Action item
In the records below, find the line that contains "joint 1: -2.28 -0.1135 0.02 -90" and the line that contains "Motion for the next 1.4", then retype exactly those two lines and every line between them.

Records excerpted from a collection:
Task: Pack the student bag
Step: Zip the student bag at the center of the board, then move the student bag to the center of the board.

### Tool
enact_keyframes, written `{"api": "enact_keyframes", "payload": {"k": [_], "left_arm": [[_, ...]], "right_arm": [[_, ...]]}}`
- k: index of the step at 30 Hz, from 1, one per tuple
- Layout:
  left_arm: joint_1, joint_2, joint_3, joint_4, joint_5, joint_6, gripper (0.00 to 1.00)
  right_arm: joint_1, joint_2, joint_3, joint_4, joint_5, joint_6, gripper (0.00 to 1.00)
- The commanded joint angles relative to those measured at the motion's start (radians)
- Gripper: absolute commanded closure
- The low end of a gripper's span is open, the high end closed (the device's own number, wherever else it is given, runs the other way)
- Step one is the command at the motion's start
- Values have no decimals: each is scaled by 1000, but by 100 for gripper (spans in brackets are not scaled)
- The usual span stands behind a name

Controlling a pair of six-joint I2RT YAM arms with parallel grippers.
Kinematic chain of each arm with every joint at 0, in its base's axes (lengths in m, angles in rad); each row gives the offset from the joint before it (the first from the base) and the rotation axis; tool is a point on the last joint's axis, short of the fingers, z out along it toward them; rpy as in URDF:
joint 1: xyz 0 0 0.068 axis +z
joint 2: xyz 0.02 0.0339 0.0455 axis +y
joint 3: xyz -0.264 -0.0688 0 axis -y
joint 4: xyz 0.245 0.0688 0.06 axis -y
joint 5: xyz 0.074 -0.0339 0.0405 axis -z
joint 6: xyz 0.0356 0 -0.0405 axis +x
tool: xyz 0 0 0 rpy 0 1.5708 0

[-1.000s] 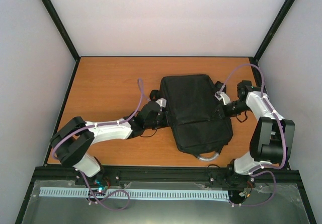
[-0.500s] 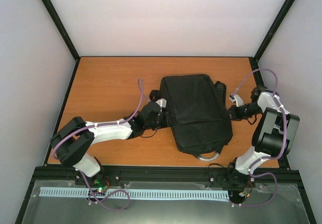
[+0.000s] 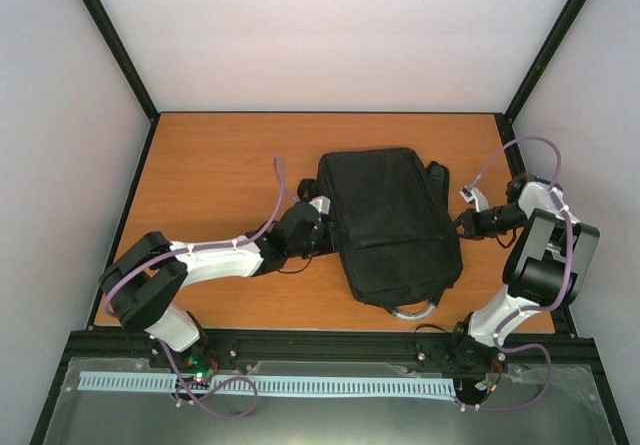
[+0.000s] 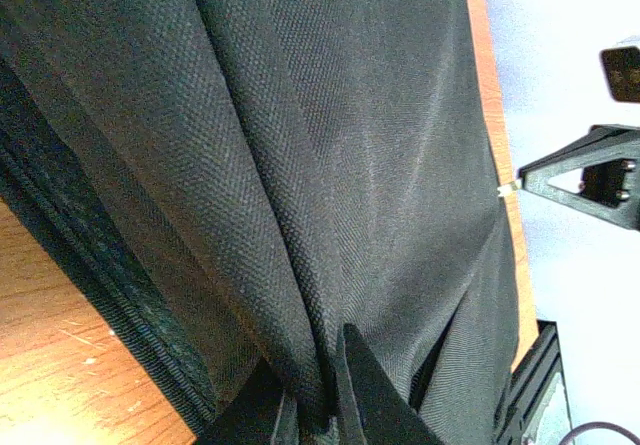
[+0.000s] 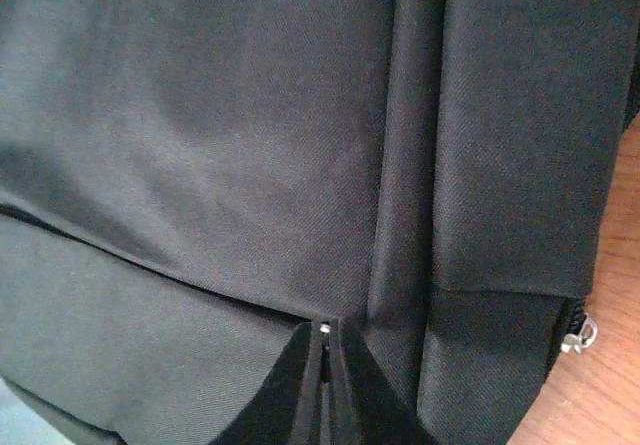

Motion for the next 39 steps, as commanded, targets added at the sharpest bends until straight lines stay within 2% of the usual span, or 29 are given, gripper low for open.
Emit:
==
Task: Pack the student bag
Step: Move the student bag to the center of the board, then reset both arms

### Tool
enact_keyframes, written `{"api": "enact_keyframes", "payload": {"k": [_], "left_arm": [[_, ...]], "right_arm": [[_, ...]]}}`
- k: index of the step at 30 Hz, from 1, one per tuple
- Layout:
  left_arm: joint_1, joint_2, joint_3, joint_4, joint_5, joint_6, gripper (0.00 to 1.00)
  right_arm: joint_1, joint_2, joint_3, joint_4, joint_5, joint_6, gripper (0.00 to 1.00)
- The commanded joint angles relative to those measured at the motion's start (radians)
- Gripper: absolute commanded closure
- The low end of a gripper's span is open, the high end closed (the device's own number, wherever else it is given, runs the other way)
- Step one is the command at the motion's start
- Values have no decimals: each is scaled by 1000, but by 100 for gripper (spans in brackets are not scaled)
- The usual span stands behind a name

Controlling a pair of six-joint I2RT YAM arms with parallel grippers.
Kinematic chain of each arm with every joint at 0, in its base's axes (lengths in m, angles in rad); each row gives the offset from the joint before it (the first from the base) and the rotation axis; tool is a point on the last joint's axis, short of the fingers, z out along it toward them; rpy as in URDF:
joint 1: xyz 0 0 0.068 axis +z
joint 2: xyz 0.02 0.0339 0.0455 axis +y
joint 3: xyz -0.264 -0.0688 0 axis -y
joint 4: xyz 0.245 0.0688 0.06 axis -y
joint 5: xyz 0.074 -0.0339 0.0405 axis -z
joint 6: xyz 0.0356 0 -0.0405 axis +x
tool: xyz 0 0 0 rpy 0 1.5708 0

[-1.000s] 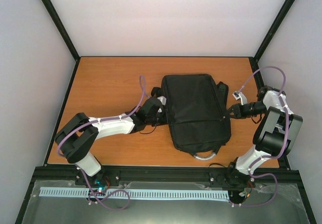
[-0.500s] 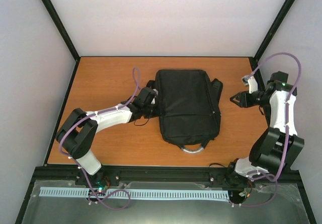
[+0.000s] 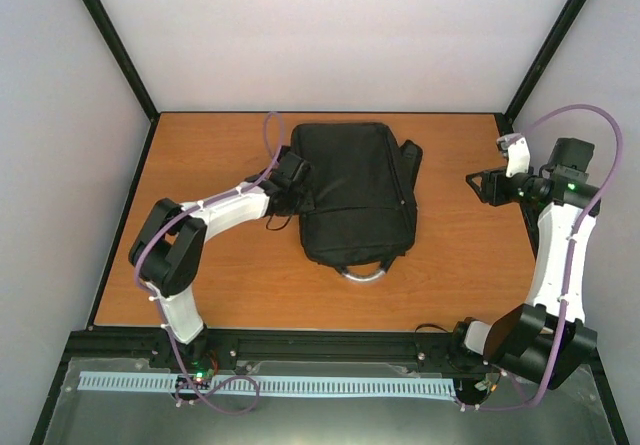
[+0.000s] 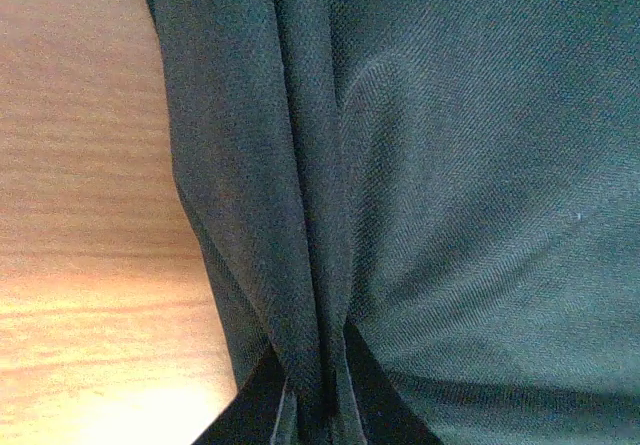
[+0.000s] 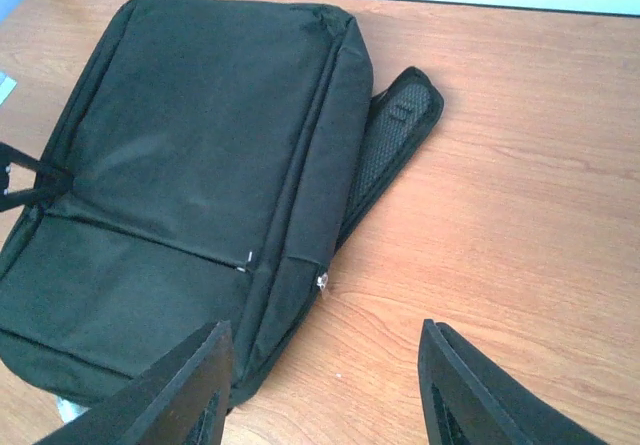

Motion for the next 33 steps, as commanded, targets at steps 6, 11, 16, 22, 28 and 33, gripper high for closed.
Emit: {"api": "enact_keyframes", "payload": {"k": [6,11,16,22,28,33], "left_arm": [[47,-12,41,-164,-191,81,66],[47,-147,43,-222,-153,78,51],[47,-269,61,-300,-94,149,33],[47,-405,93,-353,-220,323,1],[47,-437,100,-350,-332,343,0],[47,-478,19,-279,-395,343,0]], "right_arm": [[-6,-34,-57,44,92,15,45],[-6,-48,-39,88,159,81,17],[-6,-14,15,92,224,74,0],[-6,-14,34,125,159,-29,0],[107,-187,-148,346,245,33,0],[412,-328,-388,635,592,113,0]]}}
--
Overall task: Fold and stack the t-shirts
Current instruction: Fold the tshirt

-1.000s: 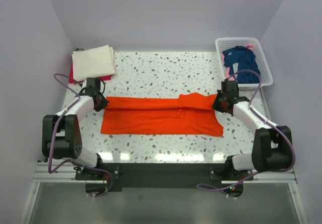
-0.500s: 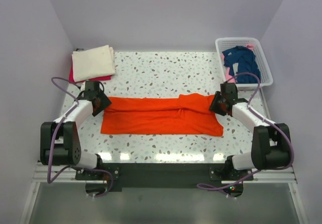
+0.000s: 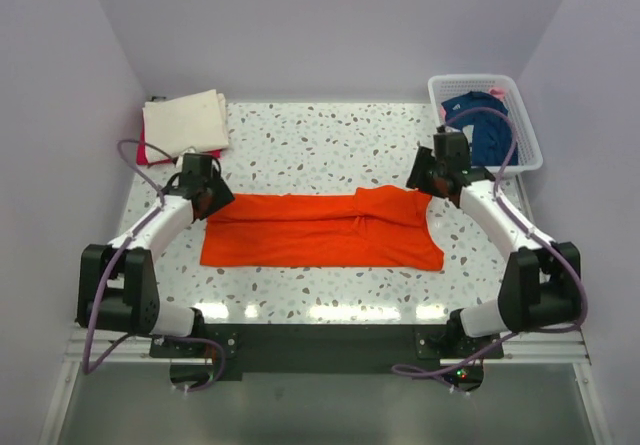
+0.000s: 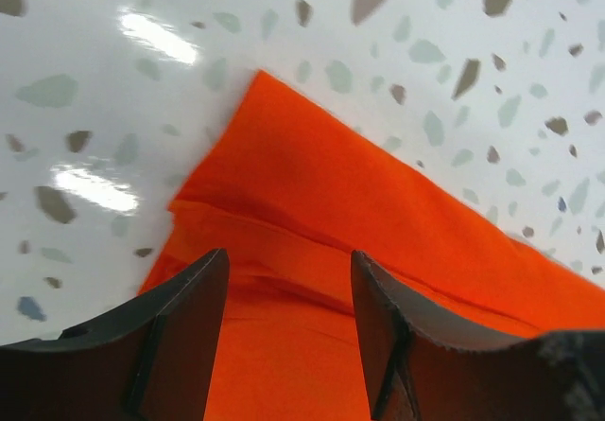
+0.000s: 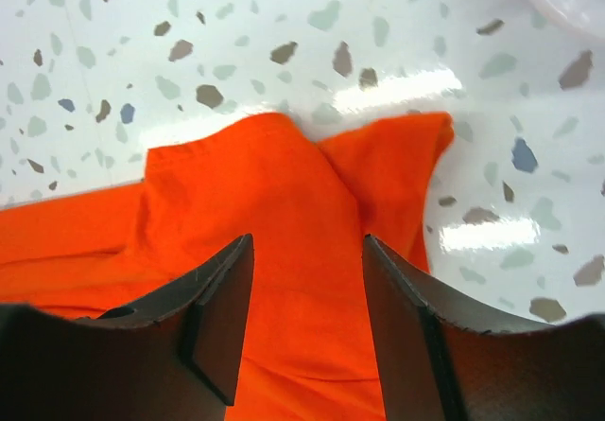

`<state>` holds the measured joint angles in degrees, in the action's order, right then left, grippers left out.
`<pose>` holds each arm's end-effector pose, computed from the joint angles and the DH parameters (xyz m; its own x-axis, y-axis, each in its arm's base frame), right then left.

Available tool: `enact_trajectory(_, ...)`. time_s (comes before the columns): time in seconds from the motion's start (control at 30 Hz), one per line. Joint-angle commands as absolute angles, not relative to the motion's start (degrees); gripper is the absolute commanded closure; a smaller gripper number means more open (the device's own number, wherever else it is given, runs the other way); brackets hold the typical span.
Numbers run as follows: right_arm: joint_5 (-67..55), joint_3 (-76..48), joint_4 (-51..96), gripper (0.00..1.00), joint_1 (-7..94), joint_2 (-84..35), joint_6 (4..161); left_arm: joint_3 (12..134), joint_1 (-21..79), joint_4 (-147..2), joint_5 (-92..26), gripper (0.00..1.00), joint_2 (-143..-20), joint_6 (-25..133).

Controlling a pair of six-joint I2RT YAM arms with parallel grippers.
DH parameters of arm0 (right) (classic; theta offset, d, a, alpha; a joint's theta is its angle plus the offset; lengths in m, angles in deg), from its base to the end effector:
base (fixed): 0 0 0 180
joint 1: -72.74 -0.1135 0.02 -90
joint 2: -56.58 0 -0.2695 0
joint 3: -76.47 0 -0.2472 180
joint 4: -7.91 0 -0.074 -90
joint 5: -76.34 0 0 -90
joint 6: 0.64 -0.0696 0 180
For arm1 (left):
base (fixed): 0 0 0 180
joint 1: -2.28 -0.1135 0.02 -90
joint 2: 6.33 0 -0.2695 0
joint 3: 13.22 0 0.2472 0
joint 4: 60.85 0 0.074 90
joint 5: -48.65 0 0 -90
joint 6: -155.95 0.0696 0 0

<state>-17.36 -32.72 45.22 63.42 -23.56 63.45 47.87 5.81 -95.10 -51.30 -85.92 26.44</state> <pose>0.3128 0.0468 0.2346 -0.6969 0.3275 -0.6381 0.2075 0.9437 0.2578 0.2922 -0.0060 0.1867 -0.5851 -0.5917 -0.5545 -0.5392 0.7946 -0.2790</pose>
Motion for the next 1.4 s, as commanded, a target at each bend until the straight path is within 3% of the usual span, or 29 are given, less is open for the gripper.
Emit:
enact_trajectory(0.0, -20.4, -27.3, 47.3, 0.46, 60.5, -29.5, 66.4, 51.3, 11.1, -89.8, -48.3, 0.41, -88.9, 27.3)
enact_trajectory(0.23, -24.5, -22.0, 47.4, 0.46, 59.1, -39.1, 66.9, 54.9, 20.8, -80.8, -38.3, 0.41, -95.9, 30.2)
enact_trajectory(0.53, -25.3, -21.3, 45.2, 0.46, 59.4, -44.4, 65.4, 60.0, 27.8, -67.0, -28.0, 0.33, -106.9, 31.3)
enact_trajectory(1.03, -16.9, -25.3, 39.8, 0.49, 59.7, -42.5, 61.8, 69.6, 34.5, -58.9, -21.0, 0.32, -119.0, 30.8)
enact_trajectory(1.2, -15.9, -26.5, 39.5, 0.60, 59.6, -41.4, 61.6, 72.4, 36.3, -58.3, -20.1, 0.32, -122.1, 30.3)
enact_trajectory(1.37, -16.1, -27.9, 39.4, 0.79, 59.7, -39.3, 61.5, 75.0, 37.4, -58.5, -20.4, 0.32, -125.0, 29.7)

Response
joint 1: -2.28 -0.1135 0.02 -90
joint 2: 6.33 0 -0.2695 0
joint 3: 13.22 0 0.2472 0
joint 4: 60.85 0 0.074 90
joint 5: -48.65 0 0 -90
joint 6: -155.95 0.0696 0 0

<state>-17.36 -32.72 45.22 63.42 -23.56 63.45 47.87 5.81 -95.10 -51.30 -85.92 26.44</state> <pose>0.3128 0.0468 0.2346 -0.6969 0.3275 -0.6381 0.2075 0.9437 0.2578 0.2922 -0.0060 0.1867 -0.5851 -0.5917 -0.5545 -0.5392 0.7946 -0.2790</pose>
Motion for the next 1.4 s, as commanded, a target at each bend until the straight path is within 3% of the usual span, or 29 are given, less is open for the gripper.

This is the complete answer to the exercise.